In connection with the sale of substantially all of the Company’s Yeast business on February 23, 2001, the Company has provided the buyer of these operations with indemnification against certain potential liabilities as is customary in transactions of this nature. The period provided for indemnification against most types of claims has now expired, but for specific types of claims including, but not limited to tax and environmental liabilities, the amount of time provided for indemnification is either five years or the applicable statute of limitations. The maximum amount of the Company’s liability related to these provisions is capped at approximately 35% of the consideration received in the transaction. In cases where the Company believes it is probable that payments will be required under these provisions, a liability was recognized at the time of the asset sale. The Company believes that the probability of incurring payments under these provisions in excess of the amount of the liability recorded is remote.

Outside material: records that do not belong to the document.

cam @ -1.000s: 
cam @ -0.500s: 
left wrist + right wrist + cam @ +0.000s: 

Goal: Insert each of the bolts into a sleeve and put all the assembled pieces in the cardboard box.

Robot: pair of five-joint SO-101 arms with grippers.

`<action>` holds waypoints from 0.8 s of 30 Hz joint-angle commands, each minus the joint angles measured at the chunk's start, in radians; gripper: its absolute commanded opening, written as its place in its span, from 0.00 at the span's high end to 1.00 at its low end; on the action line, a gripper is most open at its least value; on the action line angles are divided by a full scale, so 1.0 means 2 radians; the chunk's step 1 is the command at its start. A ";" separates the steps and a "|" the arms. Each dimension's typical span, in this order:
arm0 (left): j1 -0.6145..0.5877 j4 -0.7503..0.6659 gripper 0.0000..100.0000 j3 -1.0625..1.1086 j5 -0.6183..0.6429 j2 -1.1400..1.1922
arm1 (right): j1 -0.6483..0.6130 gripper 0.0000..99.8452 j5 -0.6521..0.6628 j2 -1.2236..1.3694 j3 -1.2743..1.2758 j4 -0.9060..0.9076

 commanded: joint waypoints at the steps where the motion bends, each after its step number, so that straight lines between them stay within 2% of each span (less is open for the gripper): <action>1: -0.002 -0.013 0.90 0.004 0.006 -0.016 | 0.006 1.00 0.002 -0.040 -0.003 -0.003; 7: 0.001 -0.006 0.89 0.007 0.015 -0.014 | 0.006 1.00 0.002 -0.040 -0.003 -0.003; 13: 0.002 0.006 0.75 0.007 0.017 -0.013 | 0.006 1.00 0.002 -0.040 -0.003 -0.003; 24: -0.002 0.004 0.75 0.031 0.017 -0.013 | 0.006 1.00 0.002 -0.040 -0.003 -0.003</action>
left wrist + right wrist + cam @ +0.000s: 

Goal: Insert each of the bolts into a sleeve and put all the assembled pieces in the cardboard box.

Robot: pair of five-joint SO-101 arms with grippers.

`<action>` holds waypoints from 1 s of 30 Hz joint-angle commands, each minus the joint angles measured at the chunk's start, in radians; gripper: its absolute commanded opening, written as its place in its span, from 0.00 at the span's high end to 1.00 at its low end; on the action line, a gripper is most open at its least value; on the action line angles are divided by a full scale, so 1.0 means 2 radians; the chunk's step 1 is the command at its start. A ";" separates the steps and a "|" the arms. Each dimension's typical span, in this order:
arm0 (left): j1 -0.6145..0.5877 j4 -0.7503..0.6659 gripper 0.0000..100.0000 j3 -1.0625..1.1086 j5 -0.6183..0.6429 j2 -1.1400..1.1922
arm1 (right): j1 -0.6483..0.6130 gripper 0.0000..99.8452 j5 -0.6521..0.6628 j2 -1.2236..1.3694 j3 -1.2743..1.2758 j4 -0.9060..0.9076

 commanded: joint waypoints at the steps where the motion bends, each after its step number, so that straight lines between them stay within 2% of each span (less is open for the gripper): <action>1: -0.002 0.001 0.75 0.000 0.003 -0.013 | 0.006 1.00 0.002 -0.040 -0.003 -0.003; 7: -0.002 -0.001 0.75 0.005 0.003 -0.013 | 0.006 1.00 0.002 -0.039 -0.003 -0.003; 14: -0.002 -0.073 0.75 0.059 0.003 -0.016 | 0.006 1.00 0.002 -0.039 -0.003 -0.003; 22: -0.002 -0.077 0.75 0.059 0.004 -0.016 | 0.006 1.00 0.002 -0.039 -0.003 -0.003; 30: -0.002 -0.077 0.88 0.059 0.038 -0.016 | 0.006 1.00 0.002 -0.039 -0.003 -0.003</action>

The Company is involved in various claims and litigation arising in the normal course of business. In the opinion of management and Company counsel, the ultimate resolution of these actions will not materially affect the consolidated financial statements of the Company.
39 | SENSIENT 2003 annual report |
MANAGEMENT’S RESPONSIBILITY for financial statements
Years ended December 31, 2003, 2002 and 2001
The management of Sensient Technologies Corporation is responsible for preparation of the financial statements and other financial information included in this annual report. The financial statements have been prepared in accordance with accounting principles generally accepted in the United States of America.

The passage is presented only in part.